» **Activity**
Every entry that follows needs to be repeated exactly.
####################
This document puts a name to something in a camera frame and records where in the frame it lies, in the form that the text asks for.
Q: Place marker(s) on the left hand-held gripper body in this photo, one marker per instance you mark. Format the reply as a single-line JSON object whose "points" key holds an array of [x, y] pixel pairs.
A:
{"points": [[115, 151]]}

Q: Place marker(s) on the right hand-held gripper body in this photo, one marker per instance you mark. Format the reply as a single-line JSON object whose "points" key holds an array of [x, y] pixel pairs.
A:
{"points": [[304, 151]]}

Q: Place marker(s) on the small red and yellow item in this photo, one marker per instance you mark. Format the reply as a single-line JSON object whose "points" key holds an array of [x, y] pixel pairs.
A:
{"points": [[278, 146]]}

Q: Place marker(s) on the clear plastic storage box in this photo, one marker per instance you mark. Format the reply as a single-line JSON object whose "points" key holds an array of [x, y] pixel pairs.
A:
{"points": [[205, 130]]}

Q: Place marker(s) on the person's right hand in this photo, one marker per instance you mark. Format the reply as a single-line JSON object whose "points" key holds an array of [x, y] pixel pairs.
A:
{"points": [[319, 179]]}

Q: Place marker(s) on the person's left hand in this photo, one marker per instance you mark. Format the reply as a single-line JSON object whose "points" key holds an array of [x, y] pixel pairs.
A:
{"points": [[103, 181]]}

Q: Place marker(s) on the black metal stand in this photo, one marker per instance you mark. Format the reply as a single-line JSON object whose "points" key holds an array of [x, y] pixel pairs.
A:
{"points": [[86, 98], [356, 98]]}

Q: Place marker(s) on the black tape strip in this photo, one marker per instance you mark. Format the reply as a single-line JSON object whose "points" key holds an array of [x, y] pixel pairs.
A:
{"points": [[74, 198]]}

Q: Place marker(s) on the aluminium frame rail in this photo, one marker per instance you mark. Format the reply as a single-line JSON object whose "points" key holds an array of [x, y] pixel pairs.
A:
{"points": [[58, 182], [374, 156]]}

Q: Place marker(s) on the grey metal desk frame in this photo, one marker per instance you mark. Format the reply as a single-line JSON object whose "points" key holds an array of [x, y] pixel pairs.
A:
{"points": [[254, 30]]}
####################
» **Task result**
This document puts a name to something in a camera frame and records where in the frame it lies, in the form that the text asks for.
Q: Place marker(s) on the left hand-held gripper body in this photo, one marker per instance you mark. Format the reply as a single-line JSON object whose "points" key holds an array of [x, y] pixel pairs.
A:
{"points": [[115, 151]]}

Q: Place marker(s) on the right hand-held gripper body in this photo, one marker per instance you mark. Format the reply as a single-line JSON object whose "points" key holds an array of [x, y] pixel pairs.
A:
{"points": [[304, 151]]}

Q: Place marker(s) on the small red and yellow item in this photo, one marker per instance you mark. Format the reply as a single-line JSON object whose "points" key holds an array of [x, y] pixel pairs.
A:
{"points": [[278, 146]]}

Q: Place marker(s) on the clear plastic storage box in this photo, one marker per instance you mark. Format the reply as a single-line JSON object whose "points" key holds an array of [x, y] pixel pairs.
A:
{"points": [[205, 130]]}

Q: Place marker(s) on the person's right hand in this photo, one marker per instance you mark. Format the reply as a single-line JSON object whose "points" key holds an array of [x, y] pixel pairs.
A:
{"points": [[319, 179]]}

Q: Place marker(s) on the person's left hand in this photo, one marker per instance you mark. Format the reply as a single-line JSON object whose "points" key holds an array of [x, y] pixel pairs.
A:
{"points": [[103, 181]]}

Q: Place marker(s) on the black metal stand in this photo, one marker per instance you mark. Format the reply as a single-line JSON object whose "points" key holds an array of [x, y] pixel pairs.
A:
{"points": [[86, 98], [356, 98]]}

Q: Place marker(s) on the black tape strip in this photo, one marker per instance you mark. Format the reply as a single-line JSON object whose "points" key holds an array of [x, y] pixel pairs.
A:
{"points": [[74, 198]]}

Q: Place marker(s) on the aluminium frame rail in this photo, one marker per instance you mark. Format the reply as a single-line JSON object whose "points" key holds an array of [x, y] pixel pairs.
A:
{"points": [[58, 182], [374, 156]]}

Q: Place marker(s) on the grey metal desk frame in this photo, one marker per instance you mark. Format the reply as a single-line JSON object whose "points" key holds an array of [x, y] pixel pairs.
A:
{"points": [[254, 30]]}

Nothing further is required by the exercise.